Saturday, May 28, 2011

CRITICAL parts failure is a MASSive Adventure

We had quite a time on the Critical Mass tonight, stretching from the Loop through Boystown and on to Uptown, down Argyle and up Sheridan on a terrific route with lots of new and old friends. Even our neighbors downstairs took the ride. The air was just warm enough and we had a surfeit of snacks and chocolate to keep everyone chipper even though they weren't on their own bikes. Argyle was tempting us with a late, after Mass, Vietnamese supper as we passed along.
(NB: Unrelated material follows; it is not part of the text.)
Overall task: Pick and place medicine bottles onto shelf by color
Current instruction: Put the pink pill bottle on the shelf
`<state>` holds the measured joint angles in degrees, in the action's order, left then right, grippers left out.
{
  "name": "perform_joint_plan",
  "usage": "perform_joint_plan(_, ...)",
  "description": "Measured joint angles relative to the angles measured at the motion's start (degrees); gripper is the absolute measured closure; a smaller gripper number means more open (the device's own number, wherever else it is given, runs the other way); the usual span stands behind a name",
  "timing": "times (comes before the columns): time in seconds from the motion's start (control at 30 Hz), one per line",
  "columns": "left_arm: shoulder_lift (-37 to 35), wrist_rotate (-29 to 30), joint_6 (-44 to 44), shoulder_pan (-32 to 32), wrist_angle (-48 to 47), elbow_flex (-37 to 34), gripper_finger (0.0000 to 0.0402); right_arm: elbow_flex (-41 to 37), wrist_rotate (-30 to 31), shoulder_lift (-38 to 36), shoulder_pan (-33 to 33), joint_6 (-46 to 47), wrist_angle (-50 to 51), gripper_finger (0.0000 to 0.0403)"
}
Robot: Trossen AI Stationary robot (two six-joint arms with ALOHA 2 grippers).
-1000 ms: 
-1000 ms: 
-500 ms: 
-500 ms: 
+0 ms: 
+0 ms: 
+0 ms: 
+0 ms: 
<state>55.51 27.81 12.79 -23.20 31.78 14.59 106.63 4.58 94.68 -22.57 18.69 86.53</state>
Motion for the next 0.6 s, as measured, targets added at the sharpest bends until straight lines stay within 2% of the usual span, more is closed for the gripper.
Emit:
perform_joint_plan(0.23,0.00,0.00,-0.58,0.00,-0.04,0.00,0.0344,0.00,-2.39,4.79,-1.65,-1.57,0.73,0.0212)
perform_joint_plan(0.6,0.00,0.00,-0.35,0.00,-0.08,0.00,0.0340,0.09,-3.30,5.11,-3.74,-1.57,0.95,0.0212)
Unfortunately, at Hollywood and Kenmore, ten and a half miles from home, the sprocket sprang off the rebuilt Nexus 8 hub we keep whining about, then the roller brakes failed on that wheel. Both of these things have happened before. Perfect timing. I took the bike apart as best as I could with an adjustable wrench on the sidewalk, but I couldn't get to the
sprocket retaining ring to reseat it, so there we were. Five of us, two full panniers, a working box bike, and a useless tandemtransporter. You could pedal as much as you liked but the bike wouldn't go; you could hit the back brakes as hard as you could and the wheel would just buzz as the splines wore down. We'd had a  beautiful ride and our oldest was in tears watching the Mass glide by and around the final corners. We waved friends on because we had plenty of tools on board. The bikes melted away and soon it was just us and lots of cars rushing by on Hollywood. It was after 8 pm - all the bike stores were closed or far away.

So how do you get home in Chicago with two giant bikes that won't fit on a bus or in a taxi, no kid seats for a taxi, no tow rope...?  Hmm. Stick together or not ? Walk? Lock the bike up in an unfamiliar neighborhood, one parent and all the kids ride home in the box bike and the other grownup rides on the El, bus or taxi?  Stand on the pedal and scoot with the other foot for 10 miles? Hold hands and hope the one pedaling can move everyone?

We decided we didn't want to split up and that we were too afraid of the dreaded angle grinder to leave anything behind. Loyola and Granville red line stations have elevators. With a little bit of experimenting and a very surprised but forgiving station attendant we figured out our bikes will just almost fit inside (if you lift them up with the front wheel up in a top rear corner and the back wheel in a lower front corner, one bike at a time). After bluffing our way onto the train (and paying of course) with both bikes and all three kids we were off!  We had a fast night ride through the city with just enough time to figure out how to get everyone and everything off. Here we are on the train:

After we stopped by Wrigley Field some home going baseball fans were boggled by the sight of our bikes on the train -- the bikes were weird enough for them. Slowly more people got on and gawked at our bikes. We did a quick switcheroo at Lake where we got both bikes tucked in next to one door so we were ready to have one grownup pull the bikes off the train while the other wrangled small people- our goal of course to get off with everything and every kid we got on with. The guys were just warming up to the fun of it all at this point. They watched the city blurring by as we all put our heads together to figure out how to get back off the train. We split the jobs up- kids to one grownup, bikes to the other. The kids took control of the bags- putting them into the box bike and we all wore our helmets so we didn't have to carry them off.

The train approached our station and, with a big help from a lady holding the door open but unintentionally blocking the box bike, disembarked with both bikes and all three kids in one piece. We got in and out of two more elevators and burst out onto the street to begin our sweet but drizzly two mile walk home under the skyscrapers.

Don't try this if you have any other choice - the El will carry a box bike or a tandem in a pinch but getting it up to the platform and back to street level was not simple at all.  People traveling in the same train car may be unhappy about the blockage if the train isn't as empty as in these pics (which it soon wasn't). The Bakfiets is the maximum size I think you could get into the elevators we used tonight, and that involved actually lifting the whole thing off the floor and putting the front wheel near the ceiling and the back wheel near the door. Remember sometimes on El elevators you get on one side and get out another, so you have to twist the bike without getting squashed and get it out the door before it closes.

As for the Shimano Nexus 8 speed hub, this is the one that failed before, then Shimano sent 8R25 guts to build into the 8R20 housing. It just hasn't worked well at all since it first broke. While it may be possible in other places where these parts are very common to get a hub rebuilt and functioning again, I fear that the thing to do here is just buy a fresh new one if the guts are wrecked and hope the new one won't fail too.  (You can build your new wheel with any hub, of course.) Maybe if we fill it with super glue we can make it into a  tandemtransporter fixie.  Watch for my upcoming post on how to do that and be a true hipster who's carrying kids.

Update - Dutch Bike was able to sell me a replacement wheel today to keep everything running while the other one gets repaired. Maybe I can fit the old one on another bike?...

1 comment:

  1. Wow - how horrible! Amazing story though - I can't believe you got the box bike on the EL!!! You guys deserve a star for that or something!